Regista e incursore. Mezzala prima, metronomo poi, maestro del lancio lungo senza intaccare l’originario vizio del gol. La parabola del Luisito Suarez calciatore rispecchia quella di molti grandi calciatori di un’altra epoca del calcio, quando per il fuoriclasse era in qualche modo naturale spostare il proprio raggio d’azione, mettendo qualità uniche al servizio di ruoli diversi. Per l’Architetto il passaggio fu più evidente quando da Barcellona prese l’aereo per Milano, piazzandosi al centro del progetto e del centrocampo dell’allenatore-mentore Helenio Herrera. All’Inter ci arrivò con un Pallone d’Oro in mano e un bottino di sessanta gol in Liga con la maglia blaugrana, ma anche con un paio di Coppe delle Fiere come assaggio dei venturi trioni europei. Quelli che l’Inter non avrebbe più visto per quasi un cinquantennio. Suarez, forse quasi più di Herrera stesso, ha incarnato l’anima della Grande Inter. Come Facchetti e Burgnich per la linea difensiva e Mazzola per la trequarti. E anche per questo il saluto, nel giorno dell’ultimo viaggio, oscilla tra commozione e nostalgia di ricordi belli.
Suarez all’Inter
Suarez si è spento a 88 anni, dopo una breve malattia, lasciando ai nerazzurri una serie di istantanee immortali. La prima delle quali quasi un emblema del calciatore che sarebbe stato, visto che scende in campo nella finalissima di Coppa Campioni del 1961 contro il Benfica con firma già posta sul contratto che lo avrebbe legato all’Inter. Quella finale non finì bene, col Barça come prima delle finaliste sconfitte nella storica doppietta dei lusitani guidati da Bela Guttmann e con Suarez che sbarca a Milano col rammarico del mancato trofeo. Ma anche con l’ambizione di una rivincita, senza sapere che sarebbero bastati tre anni per ritrovarsi di fronte il Benfica e appena due per conquistare la prima Coppa Campioni.

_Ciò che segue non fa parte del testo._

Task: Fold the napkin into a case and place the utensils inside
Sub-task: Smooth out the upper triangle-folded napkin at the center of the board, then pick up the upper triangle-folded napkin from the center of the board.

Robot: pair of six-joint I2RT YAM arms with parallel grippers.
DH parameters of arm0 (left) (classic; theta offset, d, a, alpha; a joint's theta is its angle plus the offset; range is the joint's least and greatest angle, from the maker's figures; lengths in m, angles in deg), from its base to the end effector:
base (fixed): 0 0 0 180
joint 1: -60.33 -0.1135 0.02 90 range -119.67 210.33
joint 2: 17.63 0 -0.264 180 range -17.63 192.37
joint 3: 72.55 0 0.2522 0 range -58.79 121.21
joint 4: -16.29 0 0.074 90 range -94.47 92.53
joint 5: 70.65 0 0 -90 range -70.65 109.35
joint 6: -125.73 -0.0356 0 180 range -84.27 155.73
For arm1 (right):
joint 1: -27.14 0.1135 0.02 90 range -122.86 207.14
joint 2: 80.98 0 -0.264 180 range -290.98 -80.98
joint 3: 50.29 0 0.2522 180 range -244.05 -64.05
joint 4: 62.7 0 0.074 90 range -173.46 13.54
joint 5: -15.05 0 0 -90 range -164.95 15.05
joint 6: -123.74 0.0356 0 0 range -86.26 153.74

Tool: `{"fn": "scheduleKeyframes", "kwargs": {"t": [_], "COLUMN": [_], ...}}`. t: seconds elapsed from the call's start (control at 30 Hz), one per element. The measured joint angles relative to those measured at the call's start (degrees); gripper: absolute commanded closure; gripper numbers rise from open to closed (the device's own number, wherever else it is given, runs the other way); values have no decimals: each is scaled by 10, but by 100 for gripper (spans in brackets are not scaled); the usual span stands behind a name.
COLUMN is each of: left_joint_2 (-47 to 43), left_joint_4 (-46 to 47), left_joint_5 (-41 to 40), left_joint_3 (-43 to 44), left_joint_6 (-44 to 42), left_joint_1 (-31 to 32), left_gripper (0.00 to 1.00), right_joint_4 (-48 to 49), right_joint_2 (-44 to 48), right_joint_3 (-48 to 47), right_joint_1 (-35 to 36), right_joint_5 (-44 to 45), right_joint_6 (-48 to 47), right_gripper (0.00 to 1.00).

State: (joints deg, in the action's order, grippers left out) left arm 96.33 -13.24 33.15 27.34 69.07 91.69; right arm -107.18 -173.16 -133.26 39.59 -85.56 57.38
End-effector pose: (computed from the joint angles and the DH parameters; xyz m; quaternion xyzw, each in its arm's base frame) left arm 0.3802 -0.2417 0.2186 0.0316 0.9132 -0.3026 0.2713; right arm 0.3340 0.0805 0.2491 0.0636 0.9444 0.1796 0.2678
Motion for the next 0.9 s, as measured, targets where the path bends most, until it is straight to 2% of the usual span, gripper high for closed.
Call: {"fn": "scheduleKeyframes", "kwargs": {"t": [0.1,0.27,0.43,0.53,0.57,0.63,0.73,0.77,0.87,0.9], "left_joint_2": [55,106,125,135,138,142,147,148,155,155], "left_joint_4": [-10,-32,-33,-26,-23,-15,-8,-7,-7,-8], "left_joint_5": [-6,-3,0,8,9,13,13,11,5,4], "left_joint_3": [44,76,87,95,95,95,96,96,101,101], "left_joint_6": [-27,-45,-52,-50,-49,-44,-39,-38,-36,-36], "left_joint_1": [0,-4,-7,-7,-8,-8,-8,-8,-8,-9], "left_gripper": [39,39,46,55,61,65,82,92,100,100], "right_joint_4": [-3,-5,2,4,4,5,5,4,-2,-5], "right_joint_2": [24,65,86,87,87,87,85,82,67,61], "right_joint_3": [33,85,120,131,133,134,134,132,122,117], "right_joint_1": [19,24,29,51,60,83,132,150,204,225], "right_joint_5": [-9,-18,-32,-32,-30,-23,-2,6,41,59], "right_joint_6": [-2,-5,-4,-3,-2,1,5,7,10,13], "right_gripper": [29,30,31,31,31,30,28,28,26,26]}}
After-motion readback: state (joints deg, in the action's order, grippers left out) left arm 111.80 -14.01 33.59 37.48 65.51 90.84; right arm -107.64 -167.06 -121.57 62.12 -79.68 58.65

Anche quella storica, nella finale di Vienna in cui Tagnin rovinò con una marcatura asfissiante l’ultimo grande appuntamento di Di Stefano, spianando la strada al tris nerazzurro che valse il primo trionfo nella competizione massima.
La rivincita
Un assaggio della rivincita più dolce possibile, perché la stagione successiva l’Inter si gioca ancora la Coppa. E lo a tra le mura amiche, accogliendo un Benfica, vuole la leggenda, già gravato dall’anatema dell’ex tecnico Guttmann. Ma non c’entravano le superstizioni. Era la Grande Inter e grande doveva essere il trionfo. Dal gol-partita di Jair alla coppa alzata davanti ai propri tifosi, un gioco di incastri realizzato al millimetro. Secondo la logica dell’Architetto.